Saturday, October 1, 2011

Biography of Raj Chandra Bose

Only a few days were left for his B.A. examination. Raj Chandra Bose was lost in his books. But his sister came with a problem. There was hardly any food left in the house. It was an urgent problem but nothing new. In the past three years he had faced one crisis after another. First, his mother had died in an epidemic and two years later his father had died.



At the age of 19 the entire burden of bringing up his brother and two sisters, all younger than him, had fallen on his shoulders. He had to take tuitions to earn for the family and he had won scholarships so that he could continue his studies. But finding money now was a problem. He had suspended tuitions to prepare for his examinations.

Then he remembered that there were still some medicines, including a bottle of quinine, in his father’s medicine chest. It was soon after World War I and medicines were scarce and costly in India. A bottle of quinine fetched him a handsome amount. The crisis was overcome. Raj Chandra took his B.A. examination and passed it successfully.

Raj Chandra Bose was born on June 19, 1901, at Hosangabad in Madhya Pradesh and grew up at Rohtak, where his father was doctor. Being the first child, his father had pinned high hopes on him. He always expected the boy to top his class. Once when he stood only second in geography in an eighth class test, his father forced him to learn his 200-page geography book by heart.

Pure mathematics had fascinated Bose from childhood. In 1925 no course in pure mathematics was available at Hindu College, in Delhi, where he had done his M.A. in applied mathematics. So, with the help of Seth Kedarnath Goenka, whose younger brother he had taught, he went to Calcutta. There he happened to meet Shyamadas Mukherjee, a mathematician, who not only gave him a room and allowed him the use of his library, but helped him in “learning the spirit of mathematics.”

In 1927 he took his M.A. in pure mathematics, but he could not get a job. He was rejected everywhere for being “overqualified”. He and his family had to live on the money he earned by teaching students. It was difficult, but he continued his research in geometry.

In 1932 came the turning point. His research in geometry came to the notice of P. C. Mahalanobis, who wanted a geometry scholar for the Indian Statistical Institute. Bose was reluctant to join the institute because he knew hardly anything about statistics.

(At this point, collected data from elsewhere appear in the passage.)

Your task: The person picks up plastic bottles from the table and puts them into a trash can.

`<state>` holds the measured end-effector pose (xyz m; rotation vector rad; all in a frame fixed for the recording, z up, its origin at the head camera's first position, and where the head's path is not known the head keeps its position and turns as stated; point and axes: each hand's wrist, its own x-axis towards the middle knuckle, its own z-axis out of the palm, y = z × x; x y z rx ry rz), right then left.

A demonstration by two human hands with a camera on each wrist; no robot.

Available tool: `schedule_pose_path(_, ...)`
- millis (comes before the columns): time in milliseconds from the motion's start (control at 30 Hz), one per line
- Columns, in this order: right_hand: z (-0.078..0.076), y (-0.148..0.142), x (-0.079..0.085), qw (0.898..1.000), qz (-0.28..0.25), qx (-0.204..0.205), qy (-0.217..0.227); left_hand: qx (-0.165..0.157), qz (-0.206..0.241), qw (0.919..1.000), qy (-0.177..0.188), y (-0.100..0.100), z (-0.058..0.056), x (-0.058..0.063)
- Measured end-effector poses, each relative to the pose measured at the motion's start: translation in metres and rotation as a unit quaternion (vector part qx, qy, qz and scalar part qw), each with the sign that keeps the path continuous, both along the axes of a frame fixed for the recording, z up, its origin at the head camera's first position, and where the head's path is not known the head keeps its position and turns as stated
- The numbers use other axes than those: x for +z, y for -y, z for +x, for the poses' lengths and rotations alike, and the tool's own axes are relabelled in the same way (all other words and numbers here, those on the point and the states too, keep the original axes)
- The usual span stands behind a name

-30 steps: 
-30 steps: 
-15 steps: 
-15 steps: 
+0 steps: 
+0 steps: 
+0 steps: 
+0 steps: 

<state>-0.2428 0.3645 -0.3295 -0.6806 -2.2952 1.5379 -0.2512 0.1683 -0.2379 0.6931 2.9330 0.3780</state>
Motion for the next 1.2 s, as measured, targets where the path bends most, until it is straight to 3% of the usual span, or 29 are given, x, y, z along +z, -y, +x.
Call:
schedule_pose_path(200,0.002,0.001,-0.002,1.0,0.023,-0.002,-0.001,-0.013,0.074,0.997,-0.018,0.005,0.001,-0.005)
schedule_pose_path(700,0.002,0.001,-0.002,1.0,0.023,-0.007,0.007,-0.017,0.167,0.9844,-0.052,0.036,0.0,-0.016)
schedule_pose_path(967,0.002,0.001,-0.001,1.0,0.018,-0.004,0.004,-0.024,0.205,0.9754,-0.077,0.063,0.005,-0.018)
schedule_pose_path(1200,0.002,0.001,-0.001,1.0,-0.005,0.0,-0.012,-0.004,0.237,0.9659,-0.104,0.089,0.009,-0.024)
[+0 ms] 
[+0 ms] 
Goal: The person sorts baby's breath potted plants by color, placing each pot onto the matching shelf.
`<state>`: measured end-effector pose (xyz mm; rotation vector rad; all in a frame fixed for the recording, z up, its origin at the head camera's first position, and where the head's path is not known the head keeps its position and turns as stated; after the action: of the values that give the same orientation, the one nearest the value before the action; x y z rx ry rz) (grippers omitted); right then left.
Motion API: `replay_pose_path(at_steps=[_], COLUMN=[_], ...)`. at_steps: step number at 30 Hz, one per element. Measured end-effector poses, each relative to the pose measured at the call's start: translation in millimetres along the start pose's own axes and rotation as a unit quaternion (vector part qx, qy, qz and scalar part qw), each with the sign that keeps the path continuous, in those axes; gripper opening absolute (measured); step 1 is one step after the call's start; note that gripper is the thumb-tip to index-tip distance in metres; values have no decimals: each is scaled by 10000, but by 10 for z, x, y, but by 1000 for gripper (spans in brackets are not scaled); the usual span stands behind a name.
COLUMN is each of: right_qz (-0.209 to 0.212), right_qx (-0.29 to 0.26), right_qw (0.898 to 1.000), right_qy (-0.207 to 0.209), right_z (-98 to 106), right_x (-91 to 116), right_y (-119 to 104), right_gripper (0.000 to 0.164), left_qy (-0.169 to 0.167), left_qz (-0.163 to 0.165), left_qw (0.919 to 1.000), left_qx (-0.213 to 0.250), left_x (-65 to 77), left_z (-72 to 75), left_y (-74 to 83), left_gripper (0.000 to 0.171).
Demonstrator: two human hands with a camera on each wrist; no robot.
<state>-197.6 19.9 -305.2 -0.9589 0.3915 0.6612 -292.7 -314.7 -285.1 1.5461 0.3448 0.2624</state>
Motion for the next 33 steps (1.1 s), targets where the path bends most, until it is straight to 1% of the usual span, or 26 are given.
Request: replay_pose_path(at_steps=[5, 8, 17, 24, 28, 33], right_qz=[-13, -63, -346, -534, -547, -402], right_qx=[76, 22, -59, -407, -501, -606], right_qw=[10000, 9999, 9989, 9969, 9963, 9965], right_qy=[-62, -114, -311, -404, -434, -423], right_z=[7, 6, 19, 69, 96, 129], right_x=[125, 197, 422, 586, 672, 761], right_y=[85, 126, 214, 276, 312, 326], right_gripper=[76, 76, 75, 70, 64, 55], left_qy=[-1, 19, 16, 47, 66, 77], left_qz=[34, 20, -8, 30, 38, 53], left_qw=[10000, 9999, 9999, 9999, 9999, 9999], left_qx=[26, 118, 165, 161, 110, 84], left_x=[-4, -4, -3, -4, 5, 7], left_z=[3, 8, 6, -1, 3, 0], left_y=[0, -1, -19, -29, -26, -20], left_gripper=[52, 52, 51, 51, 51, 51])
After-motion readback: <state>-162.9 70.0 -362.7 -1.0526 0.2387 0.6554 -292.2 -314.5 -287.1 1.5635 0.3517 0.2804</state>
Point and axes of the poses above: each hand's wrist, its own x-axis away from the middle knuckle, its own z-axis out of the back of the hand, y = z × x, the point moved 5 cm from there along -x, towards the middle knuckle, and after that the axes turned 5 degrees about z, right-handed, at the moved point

But Mahalanobis assured him that he would guide him.
By reading books and research papers and teaching students Bose mastered the fundamentals of statistics. He made many valuable contributions to the subject when he was at the institute.

In 1949 he migrated to the USA and joined the University of North Carolina as a Professor of Statistics. It was not money that tempted him to leave his homeland. It was only because he was offered a job which enabled him to devote all his time to mathematics. Later he became Professor of Mathematics and Statistics at Colorado University.

Two of Bose’s discoveries won him much fame. Working with one of his students, he proved that a famous mathematical conjecture of the eighteenth century Swiss mathematician, Leonard Euler, was incorrect. Then, in collaboration with another student, he discovered new codes for telecommunication. Everyone knows the Morse Code. It is a code composed of dots and dashes used for sending messages over long distances via wireless telegraphy. However, because of what scientists call “noise”, errors often creep in to the messages. The Bose-Ray Chaudhuri codes could rectify the errors at the receiving end.
In 1976 America’s highest honour to a scientist came to Bose. He was elected Fellow of the US Academy of Sciences.